• What you are asked to do:
Beneath this task are records; tally the lines in them that contain "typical" and report only the number.

(Records from a data source)
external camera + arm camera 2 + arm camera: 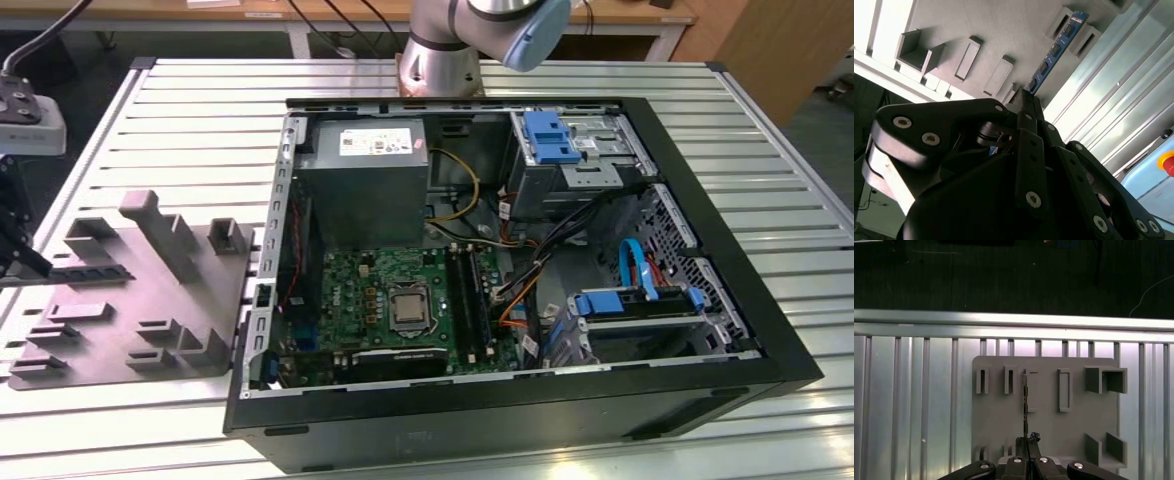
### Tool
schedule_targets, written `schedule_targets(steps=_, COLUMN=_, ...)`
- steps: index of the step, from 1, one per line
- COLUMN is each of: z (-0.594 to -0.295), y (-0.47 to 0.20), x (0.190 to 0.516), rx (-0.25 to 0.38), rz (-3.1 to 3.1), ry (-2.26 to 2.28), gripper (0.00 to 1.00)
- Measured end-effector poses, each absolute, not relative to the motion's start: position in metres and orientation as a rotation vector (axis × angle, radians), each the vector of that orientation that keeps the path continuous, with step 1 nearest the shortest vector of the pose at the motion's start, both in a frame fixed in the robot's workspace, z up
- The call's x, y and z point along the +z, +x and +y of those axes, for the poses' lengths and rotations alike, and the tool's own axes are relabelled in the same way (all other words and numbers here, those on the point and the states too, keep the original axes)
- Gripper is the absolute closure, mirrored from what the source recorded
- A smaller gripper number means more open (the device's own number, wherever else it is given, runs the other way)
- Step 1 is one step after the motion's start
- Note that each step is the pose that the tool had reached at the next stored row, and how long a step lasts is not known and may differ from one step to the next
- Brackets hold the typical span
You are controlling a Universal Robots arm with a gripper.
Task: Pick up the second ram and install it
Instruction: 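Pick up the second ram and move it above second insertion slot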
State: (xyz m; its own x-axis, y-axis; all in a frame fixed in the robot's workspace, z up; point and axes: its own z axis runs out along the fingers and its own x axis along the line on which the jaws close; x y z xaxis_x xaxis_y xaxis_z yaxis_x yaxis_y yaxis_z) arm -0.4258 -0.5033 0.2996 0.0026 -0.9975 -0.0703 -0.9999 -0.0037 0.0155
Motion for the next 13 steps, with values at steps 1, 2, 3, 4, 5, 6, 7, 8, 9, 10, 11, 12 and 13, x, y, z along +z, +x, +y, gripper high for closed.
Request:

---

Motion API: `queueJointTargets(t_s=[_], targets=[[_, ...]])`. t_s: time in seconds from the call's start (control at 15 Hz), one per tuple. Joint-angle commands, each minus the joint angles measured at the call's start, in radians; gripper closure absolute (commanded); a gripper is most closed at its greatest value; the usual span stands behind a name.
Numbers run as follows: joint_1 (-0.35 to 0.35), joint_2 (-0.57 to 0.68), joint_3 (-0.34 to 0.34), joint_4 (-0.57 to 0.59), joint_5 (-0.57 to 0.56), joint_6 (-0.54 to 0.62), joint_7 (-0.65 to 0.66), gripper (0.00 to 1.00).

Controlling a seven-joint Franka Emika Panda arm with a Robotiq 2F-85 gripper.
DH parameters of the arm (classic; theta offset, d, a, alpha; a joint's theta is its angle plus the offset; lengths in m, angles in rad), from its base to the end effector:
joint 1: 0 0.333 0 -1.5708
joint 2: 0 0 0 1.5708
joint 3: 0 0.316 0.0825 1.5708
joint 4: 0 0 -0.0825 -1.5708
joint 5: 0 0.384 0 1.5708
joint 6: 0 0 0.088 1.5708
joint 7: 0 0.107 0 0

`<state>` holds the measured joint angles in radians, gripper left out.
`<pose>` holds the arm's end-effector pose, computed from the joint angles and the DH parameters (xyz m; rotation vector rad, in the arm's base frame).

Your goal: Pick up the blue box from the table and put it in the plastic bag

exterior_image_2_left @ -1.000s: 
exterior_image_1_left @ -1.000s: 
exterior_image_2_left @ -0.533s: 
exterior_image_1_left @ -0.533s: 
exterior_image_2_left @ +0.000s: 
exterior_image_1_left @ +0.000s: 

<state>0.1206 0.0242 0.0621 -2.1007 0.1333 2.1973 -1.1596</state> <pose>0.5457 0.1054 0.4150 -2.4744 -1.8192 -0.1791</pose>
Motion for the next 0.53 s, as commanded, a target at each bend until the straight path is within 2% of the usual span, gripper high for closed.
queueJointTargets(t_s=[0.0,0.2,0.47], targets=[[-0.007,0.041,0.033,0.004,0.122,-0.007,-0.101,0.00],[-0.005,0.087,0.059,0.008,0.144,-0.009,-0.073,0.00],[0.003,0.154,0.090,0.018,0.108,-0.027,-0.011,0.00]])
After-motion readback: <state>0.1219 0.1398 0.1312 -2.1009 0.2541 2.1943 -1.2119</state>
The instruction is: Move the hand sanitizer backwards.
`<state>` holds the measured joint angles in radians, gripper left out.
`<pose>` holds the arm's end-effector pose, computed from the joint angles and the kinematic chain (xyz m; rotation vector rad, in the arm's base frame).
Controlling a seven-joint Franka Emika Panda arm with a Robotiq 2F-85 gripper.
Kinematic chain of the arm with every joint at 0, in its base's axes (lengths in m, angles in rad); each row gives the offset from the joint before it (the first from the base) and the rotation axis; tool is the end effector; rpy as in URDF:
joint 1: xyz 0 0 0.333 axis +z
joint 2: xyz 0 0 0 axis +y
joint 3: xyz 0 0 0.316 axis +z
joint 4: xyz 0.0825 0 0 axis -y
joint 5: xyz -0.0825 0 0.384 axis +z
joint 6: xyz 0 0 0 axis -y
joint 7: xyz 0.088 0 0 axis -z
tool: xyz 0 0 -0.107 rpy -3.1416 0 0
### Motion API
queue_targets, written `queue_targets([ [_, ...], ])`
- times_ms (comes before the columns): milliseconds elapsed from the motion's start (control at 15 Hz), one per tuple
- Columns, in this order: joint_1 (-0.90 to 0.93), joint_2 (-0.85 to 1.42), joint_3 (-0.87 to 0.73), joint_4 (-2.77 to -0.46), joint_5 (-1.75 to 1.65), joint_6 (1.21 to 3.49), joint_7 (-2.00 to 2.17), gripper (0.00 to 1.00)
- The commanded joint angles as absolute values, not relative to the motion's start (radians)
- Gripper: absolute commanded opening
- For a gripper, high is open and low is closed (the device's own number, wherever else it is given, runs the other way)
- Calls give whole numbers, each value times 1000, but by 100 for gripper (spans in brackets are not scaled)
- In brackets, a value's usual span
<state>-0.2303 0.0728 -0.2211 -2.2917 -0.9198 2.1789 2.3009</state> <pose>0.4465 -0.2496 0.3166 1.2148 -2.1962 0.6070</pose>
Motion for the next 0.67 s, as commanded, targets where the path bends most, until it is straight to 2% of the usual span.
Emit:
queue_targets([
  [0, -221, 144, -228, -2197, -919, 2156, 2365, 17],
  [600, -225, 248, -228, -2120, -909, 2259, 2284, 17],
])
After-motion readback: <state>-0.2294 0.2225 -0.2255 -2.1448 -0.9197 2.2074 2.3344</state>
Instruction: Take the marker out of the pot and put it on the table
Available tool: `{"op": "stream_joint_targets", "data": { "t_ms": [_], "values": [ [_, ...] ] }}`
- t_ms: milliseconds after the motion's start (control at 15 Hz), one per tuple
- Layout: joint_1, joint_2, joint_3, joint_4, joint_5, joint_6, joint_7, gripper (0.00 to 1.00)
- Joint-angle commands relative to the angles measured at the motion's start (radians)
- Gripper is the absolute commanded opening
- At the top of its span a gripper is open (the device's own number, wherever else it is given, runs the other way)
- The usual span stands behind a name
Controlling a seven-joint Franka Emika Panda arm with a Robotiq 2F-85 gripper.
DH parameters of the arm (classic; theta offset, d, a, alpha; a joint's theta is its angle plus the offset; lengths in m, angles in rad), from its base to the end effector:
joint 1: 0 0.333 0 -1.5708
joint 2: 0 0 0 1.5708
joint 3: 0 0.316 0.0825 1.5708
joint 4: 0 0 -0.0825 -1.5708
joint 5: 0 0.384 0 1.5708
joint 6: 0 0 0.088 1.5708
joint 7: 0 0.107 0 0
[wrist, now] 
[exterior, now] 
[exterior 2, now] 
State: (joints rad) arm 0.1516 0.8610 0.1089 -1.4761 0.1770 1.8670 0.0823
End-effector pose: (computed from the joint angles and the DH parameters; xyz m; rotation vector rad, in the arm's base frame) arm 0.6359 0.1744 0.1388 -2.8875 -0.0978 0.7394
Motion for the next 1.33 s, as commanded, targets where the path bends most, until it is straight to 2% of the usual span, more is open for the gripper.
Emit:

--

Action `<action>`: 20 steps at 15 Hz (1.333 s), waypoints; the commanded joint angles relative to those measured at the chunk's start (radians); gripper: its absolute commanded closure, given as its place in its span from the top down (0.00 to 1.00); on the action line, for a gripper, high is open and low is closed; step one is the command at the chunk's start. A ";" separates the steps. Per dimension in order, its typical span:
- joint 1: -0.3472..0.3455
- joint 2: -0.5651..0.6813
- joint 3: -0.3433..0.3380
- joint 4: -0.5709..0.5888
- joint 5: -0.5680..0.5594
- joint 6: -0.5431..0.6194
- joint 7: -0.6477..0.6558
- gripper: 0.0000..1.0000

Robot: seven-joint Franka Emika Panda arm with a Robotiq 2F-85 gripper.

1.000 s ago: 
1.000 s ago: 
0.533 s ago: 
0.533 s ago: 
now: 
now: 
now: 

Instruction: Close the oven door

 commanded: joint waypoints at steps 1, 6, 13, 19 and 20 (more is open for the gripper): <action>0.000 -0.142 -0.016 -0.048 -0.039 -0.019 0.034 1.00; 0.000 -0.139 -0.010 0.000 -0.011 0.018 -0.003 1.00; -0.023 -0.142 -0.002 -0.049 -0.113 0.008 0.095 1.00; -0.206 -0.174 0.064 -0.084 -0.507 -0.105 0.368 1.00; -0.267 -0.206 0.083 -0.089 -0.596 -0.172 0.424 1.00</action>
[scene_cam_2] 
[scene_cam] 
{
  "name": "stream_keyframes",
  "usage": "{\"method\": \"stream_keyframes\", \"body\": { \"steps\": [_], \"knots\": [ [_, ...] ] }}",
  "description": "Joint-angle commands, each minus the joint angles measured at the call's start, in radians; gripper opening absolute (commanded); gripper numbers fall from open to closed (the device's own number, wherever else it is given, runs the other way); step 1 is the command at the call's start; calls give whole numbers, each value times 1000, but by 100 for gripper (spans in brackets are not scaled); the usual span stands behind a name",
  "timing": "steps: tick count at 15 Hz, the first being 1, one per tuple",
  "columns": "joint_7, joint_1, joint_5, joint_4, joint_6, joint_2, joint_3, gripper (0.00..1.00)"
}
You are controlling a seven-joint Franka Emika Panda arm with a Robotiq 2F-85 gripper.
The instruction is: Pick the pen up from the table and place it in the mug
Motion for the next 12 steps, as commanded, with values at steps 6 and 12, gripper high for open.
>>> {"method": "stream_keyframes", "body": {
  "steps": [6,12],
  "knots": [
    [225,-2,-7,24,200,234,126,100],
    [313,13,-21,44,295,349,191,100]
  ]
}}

• Solution for this problem:
2